> _Try it_: All pictures are to be skipped; retype only the lines from the top of the entries through the line with "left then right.", both included.

> _Material provided_:

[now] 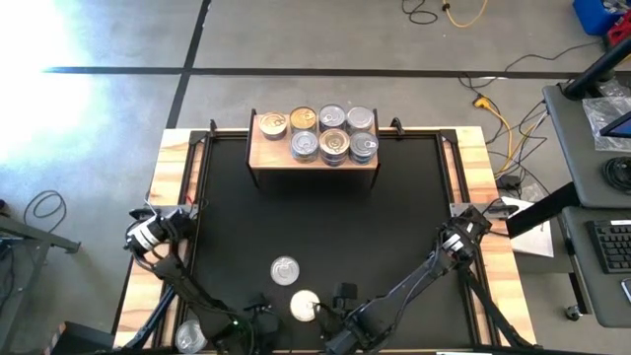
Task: Stack canned seafood by type on shelf
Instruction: Stack the pink tuna can on the pink tuna can on the shelf
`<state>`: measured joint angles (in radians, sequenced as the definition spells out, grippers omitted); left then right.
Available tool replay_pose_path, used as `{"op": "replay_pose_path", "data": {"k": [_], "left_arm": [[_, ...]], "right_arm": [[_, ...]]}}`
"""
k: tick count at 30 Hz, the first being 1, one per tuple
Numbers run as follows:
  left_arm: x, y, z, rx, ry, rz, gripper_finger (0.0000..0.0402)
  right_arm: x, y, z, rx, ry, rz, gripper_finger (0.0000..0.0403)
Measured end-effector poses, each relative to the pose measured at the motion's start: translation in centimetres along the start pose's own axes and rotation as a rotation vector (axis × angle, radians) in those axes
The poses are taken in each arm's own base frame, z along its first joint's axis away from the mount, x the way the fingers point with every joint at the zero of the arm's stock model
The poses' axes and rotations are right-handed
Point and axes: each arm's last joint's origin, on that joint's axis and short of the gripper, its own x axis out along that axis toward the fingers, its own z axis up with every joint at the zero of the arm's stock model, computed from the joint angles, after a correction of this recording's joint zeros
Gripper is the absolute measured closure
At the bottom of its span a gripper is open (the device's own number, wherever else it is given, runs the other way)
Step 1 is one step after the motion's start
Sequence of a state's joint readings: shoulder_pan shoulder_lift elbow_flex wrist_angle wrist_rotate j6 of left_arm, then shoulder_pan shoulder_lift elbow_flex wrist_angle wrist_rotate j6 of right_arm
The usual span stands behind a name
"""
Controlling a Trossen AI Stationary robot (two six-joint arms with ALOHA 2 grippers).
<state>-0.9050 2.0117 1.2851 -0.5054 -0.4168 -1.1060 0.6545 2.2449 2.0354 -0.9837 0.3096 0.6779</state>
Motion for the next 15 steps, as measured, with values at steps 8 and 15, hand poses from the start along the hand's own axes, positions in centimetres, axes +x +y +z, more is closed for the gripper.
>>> {"op": "replay_pose_path", "data": {"k": [8,15], "left_arm": [[0.9,-0.2,-0.5,-0.114,-0.028,0.021,0.0071],[0.7,-0.5,-1.1,-0.170,-0.082,0.024,0.0068]], "right_arm": [[0.0,-0.3,-0.3,-0.182,0.073,0.035,0.0185],[1.4,-1.9,0.1,-0.302,0.105,0.020,0.0155]]}}
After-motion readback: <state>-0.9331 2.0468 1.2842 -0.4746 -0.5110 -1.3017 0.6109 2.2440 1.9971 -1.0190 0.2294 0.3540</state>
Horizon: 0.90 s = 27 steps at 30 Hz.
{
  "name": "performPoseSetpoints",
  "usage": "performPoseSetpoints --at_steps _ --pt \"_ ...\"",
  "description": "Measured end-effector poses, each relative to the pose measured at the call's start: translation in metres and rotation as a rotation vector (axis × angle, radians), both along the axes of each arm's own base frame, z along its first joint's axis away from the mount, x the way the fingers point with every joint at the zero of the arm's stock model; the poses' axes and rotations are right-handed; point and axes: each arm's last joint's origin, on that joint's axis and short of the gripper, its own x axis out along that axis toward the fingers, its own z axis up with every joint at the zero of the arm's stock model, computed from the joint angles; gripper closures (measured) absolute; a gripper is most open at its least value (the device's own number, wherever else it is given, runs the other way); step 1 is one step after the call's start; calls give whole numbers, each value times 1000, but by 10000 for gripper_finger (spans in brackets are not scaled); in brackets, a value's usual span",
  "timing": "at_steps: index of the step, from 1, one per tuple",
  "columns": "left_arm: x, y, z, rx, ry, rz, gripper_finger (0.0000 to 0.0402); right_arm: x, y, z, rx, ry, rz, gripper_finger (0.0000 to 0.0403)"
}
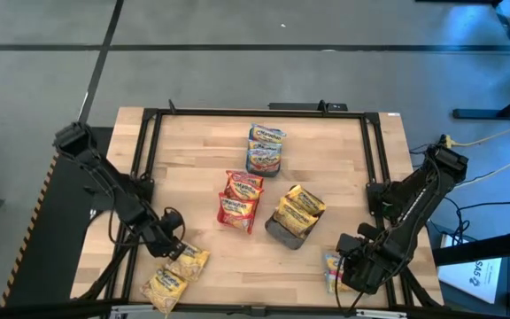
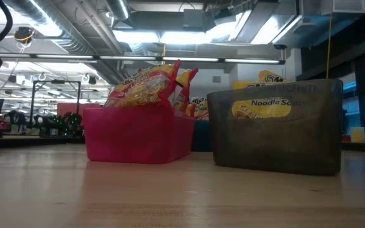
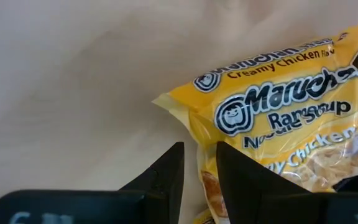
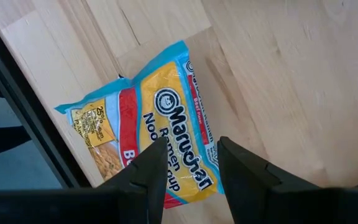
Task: Sort Maruchan noodles
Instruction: Put the yellow bag into the black bin
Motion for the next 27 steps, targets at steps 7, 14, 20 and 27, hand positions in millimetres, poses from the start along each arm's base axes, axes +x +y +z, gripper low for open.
performPoseSetpoints --at_steps 7,14,20,27 --pt "10 -10 -6 -25 -70 -70 313 0 0 0 0 1 0 265" --pt "10 -11 -7 -36 -51 -78 368 0 0 0 0 1 1 265" --pt "13 -10 -6 8 -113 -66 400 0 0 0 -6 -8 0 265" --pt "21 -1 29 52 -350 -30 401 0 -1 0 -26 -24 0 265"
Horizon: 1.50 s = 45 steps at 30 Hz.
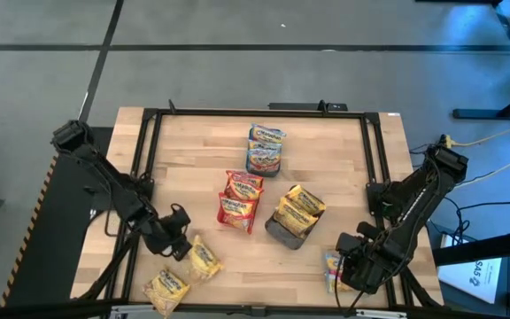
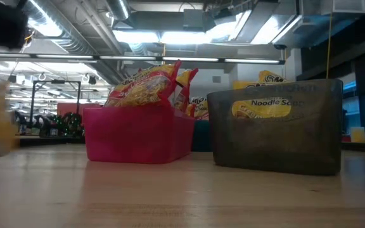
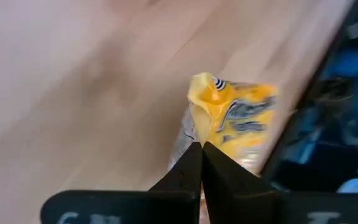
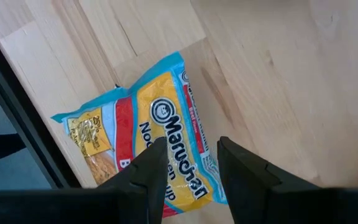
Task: Sort Maruchan noodles
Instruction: Put the yellow bag into the black bin
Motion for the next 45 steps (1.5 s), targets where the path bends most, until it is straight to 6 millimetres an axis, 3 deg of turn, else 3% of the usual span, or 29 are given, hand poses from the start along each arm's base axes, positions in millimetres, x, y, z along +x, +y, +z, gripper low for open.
performPoseSetpoints --at_steps 6,17,21,31,38,45 --pt "15 8 41 62 -193 -26 401 1 -1 0 -31 -33 24 265" --pt "65 36 133 260 -498 -142 401 1 -1 0 -44 -50 24 265" --pt "86 53 149 339 -513 -185 401 1 -1 0 -43 -50 21 265" --pt "165 83 145 373 -483 -351 401 1 -1 0 -31 -37 16 265" --pt "213 90 153 374 -546 -460 401 1 -1 0 -20 -21 18 265" --pt "249 90 130 318 -510 -531 401 0 0 0 -15 -14 19 265"
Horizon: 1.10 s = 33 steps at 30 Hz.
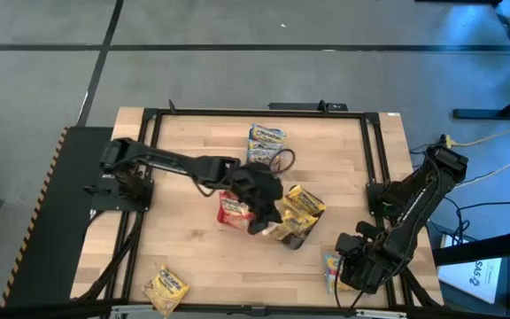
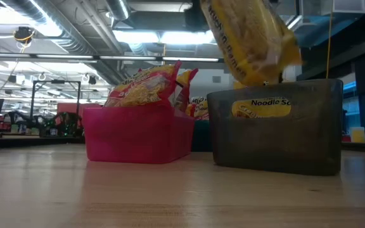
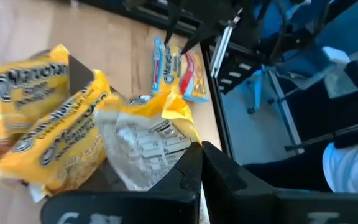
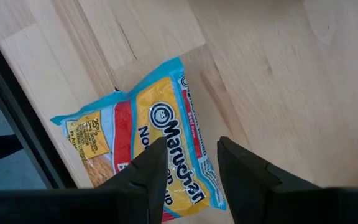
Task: Sort Maruchan noodles
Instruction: Put the yellow bag into the black bin
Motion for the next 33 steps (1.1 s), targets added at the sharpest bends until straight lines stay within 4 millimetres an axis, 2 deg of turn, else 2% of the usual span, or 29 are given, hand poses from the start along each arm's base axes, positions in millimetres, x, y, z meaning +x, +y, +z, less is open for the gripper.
performPoseSetpoints --at_steps 4,9,14,20,23,33 --pt "17 -1 -8 -17 2 -26 401 0 0 0 0 0 0 265" --pt "30 -1 0 -13 -54 -64 401 0 0 0 0 0 0 265" --pt "29 3 -2 30 -27 -60 402 0 0 0 1 0 0 265" --pt "24 9 -23 140 83 49 397 -1 1 0 22 30 5 265" --pt "23 12 -31 140 97 61 385 -1 1 0 26 33 5 265" --pt "24 11 -28 104 76 39 344 -1 1 0 24 32 5 265"
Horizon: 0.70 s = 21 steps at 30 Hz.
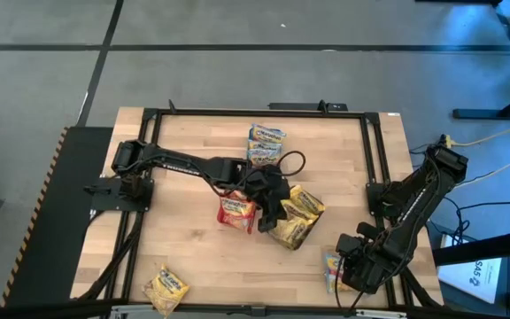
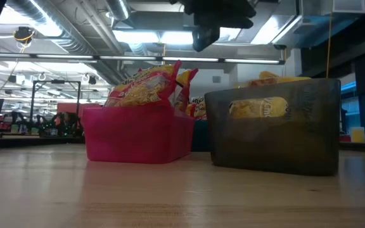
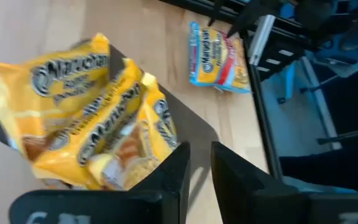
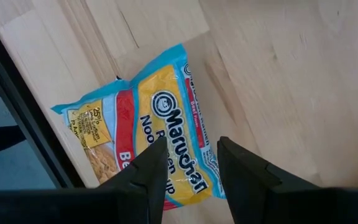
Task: Sort Maruchan noodles
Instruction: Put the yellow bag into the black bin
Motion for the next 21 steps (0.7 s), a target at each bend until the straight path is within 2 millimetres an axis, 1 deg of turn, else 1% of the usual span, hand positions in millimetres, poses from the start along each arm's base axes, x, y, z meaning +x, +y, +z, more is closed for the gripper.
performPoseSetpoints --at_steps 4,6,8,11,13,15,17,21 --pt "-7 -1 1 -48 65 -22 342 1 0 0 -11 -33 -5 265" --pt "-16 0 -5 -42 188 -23 341 2 0 0 -12 -43 -6 265" --pt "-32 -2 -14 -14 366 -30 341 2 1 0 -10 -43 -6 265" --pt "-59 -11 -25 89 647 -28 341 2 1 0 -9 -44 -6 265" --pt "-76 -22 -28 160 788 -46 341 2 1 0 -9 -45 -6 265" --pt "-93 -35 -25 241 886 -74 341 2 1 0 -12 -50 -6 265" --pt "-109 -51 -20 297 894 -89 341 3 1 1 -15 -64 -8 265" --pt "-143 -79 -9 318 802 -60 341 4 1 1 -24 -96 -20 265"
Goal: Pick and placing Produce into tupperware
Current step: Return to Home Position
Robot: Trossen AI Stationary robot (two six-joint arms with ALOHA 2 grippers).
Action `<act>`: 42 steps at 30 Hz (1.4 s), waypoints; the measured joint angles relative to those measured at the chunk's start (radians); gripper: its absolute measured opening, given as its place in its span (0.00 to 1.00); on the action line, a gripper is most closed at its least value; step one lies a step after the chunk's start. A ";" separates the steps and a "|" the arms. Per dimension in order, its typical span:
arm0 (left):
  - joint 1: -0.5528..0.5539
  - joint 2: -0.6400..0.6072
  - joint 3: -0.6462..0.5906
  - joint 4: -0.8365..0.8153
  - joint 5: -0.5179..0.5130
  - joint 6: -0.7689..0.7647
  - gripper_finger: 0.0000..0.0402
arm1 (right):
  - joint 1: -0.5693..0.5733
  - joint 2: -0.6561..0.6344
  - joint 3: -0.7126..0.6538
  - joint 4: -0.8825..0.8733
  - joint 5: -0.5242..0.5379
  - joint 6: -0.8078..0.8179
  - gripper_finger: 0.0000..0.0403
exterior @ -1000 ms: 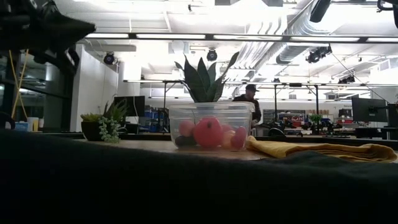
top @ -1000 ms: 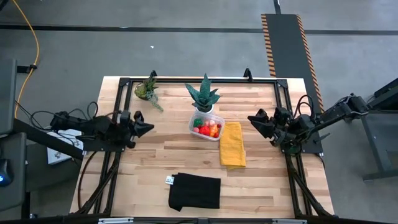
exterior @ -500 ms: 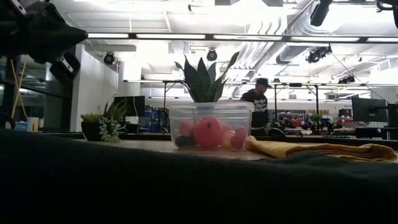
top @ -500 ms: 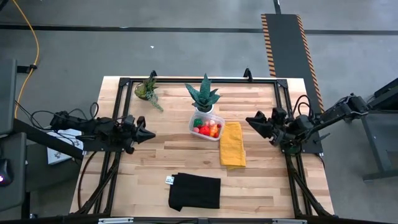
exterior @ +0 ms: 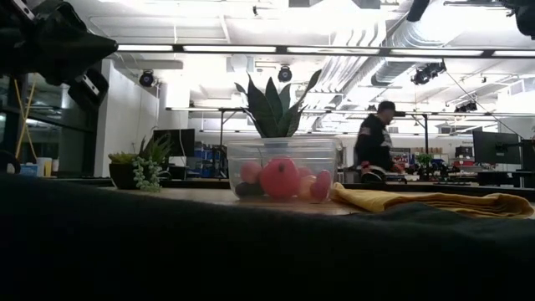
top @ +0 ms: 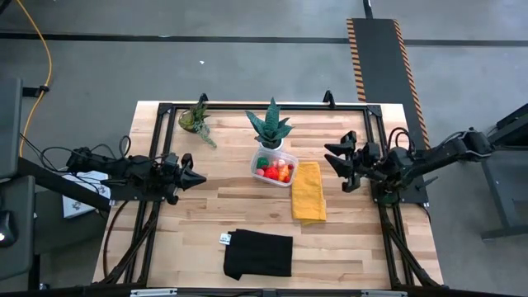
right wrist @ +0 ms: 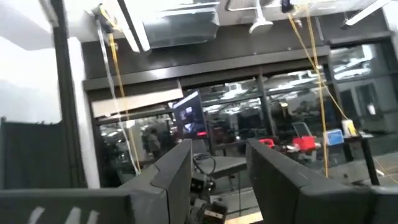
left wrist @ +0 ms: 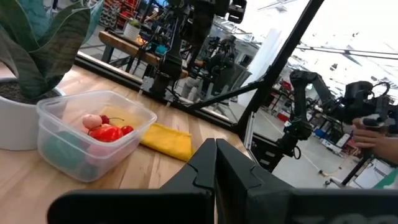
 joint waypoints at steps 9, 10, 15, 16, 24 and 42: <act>0.000 0.000 0.000 0.000 0.000 0.000 0.00 | -0.068 -0.110 -0.172 0.017 -0.139 0.058 0.35; 0.000 0.000 0.000 0.000 0.000 0.000 0.00 | -0.073 -0.127 -0.194 0.017 -0.146 0.073 0.35; 0.000 0.000 0.000 0.000 0.000 0.000 0.00 | -0.095 -0.210 -0.262 0.038 -0.210 0.105 0.35; 0.000 0.000 0.000 0.000 0.000 0.000 0.00 | -0.099 -0.227 -0.274 0.035 -0.216 0.105 0.35; 0.000 0.000 0.000 0.000 0.000 0.000 0.00 | -0.167 -0.367 -0.358 -0.050 -0.260 0.108 0.35; 0.000 0.000 0.000 0.000 0.000 -0.001 0.00 | -0.382 -0.486 -0.351 -0.626 -0.569 0.089 0.35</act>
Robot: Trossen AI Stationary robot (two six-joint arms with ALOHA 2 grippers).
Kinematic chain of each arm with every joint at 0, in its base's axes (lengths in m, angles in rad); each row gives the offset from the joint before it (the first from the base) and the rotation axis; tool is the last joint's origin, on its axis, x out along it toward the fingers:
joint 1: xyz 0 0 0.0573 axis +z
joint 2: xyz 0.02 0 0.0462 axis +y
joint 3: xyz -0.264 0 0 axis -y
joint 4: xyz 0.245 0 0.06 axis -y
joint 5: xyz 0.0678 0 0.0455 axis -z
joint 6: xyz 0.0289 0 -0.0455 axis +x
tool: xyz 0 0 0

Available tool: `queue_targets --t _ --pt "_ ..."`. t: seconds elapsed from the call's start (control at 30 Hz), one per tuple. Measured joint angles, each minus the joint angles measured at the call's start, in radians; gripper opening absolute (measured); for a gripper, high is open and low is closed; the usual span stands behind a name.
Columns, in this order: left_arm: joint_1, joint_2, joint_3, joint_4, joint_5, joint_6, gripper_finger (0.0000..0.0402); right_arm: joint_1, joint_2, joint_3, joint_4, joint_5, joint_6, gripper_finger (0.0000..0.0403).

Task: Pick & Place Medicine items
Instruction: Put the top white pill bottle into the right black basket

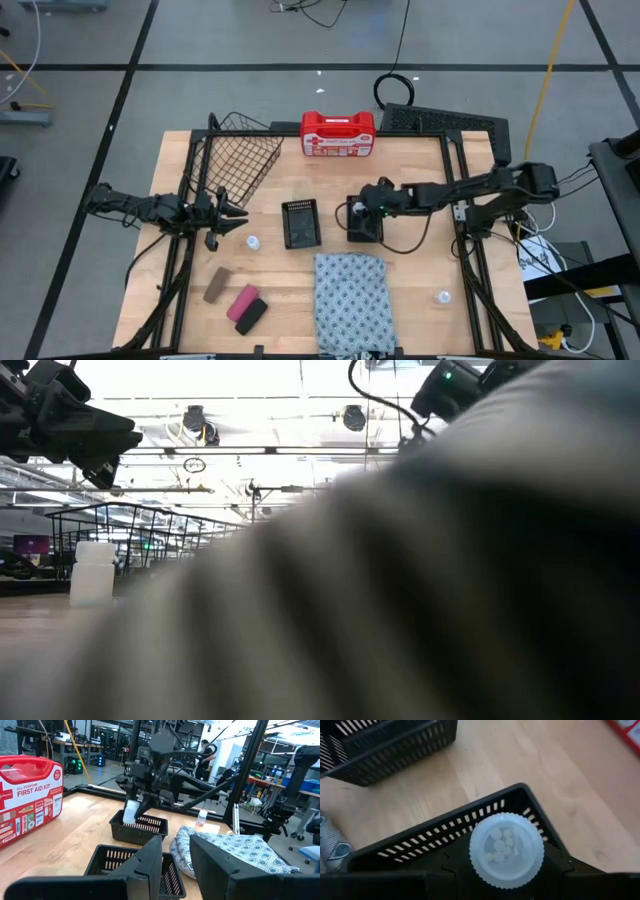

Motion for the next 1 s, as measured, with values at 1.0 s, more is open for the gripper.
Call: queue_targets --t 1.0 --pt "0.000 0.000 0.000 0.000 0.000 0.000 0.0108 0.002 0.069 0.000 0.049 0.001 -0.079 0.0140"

> _Output_:
[now] 
Task: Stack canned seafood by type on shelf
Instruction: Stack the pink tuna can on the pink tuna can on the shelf
`<state>`: measured joint angles (in radians, sequenced as the definition spells out, grippers omitted); left then right.

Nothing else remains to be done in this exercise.